• **Goal of the exercise**
Your output should be every line below, copied exactly.

• **Information shown**
----
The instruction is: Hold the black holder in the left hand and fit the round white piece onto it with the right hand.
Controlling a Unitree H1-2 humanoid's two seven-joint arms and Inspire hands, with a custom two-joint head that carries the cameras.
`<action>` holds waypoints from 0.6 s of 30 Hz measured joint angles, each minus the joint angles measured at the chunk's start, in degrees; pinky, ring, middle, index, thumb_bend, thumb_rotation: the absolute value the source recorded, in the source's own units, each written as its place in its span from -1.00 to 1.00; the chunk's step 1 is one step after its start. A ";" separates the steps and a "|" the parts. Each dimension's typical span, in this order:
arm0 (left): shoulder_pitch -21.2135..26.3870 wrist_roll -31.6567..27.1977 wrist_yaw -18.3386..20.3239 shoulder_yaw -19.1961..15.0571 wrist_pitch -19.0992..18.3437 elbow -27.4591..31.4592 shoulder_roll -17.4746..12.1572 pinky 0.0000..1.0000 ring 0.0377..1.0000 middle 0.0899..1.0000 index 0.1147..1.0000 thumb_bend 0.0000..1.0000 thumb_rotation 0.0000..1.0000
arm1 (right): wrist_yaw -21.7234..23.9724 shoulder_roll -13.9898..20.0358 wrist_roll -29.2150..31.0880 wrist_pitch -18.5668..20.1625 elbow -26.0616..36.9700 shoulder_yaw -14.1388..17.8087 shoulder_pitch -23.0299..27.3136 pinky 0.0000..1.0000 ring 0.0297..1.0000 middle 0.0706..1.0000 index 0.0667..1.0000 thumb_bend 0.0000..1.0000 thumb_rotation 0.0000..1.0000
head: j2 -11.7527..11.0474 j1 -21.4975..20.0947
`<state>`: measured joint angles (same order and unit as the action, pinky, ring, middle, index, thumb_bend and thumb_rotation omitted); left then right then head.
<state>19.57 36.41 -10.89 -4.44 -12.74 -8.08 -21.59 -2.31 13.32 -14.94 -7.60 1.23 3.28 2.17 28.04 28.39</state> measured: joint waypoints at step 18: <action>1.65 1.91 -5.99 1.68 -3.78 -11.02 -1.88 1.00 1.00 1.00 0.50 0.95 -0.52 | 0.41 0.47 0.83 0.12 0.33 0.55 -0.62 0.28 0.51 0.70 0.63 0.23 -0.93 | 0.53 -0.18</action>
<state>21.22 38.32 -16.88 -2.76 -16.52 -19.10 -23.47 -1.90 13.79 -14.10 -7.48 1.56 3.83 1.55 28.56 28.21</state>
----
• **Answer section**
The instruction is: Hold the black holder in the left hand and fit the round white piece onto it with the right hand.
Controlling a Unitree H1-2 humanoid's two seven-joint arms and Inspire hands, with a custom two-joint head that carries the cameras.
`<action>` holds waypoints from 0.6 s of 30 Hz measured joint angles, each minus the joint angles measured at the chunk's start, in degrees; pinky, ring, middle, index, thumb_bend, thumb_rotation: the absolute value the source recorded, in the source's own units, each written as its place in its span from -1.00 to 1.00; the chunk's step 1 is one step after its start. A ";" separates the steps and a "|" the parts. Each dimension's typical span, in this order:
arm0 (left): shoulder_pitch -21.2135..26.3870 wrist_roll -31.6567..27.1977 wrist_yaw -18.3386..20.3239 shoulder_yaw -19.1961..15.0571 wrist_pitch -19.0992..18.3437 elbow -27.4591..31.4592 shoulder_roll -17.4746..12.1572 pinky 0.0000..1.0000 ring 0.0377..1.0000 middle 0.0899..1.0000 index 0.1147..1.0000 thumb_bend 0.0000..1.0000 thumb_rotation 0.0000..1.0000
arm1 (right): wrist_yaw -21.7234..23.9724 shoulder_roll -13.9898..20.0358 wrist_roll -29.2150..31.0880 wrist_pitch -18.5668..20.1625 elbow -26.0616..36.9700 shoulder_yaw -14.1388..17.8087 shoulder_pitch -23.0299..27.3136 pinky 0.0000..1.0000 ring 0.0297..1.0000 middle 0.0706..1.0000 index 0.0667..1.0000 thumb_bend 0.0000..1.0000 thumb_rotation 0.0000..1.0000
head: j2 -11.7527..11.0474 j1 -21.4975..20.0947
`<state>`: measured joint angles (same order and unit as the action, pinky, ring, middle, index, thumb_bend and thumb_rotation omitted); left then right then head.
<state>19.57 36.41 -10.89 -4.44 -12.74 -8.08 -21.59 -2.31 13.32 -14.94 -7.60 1.23 3.28 2.17 28.04 28.39</state> measured: joint waypoints at step 18: <action>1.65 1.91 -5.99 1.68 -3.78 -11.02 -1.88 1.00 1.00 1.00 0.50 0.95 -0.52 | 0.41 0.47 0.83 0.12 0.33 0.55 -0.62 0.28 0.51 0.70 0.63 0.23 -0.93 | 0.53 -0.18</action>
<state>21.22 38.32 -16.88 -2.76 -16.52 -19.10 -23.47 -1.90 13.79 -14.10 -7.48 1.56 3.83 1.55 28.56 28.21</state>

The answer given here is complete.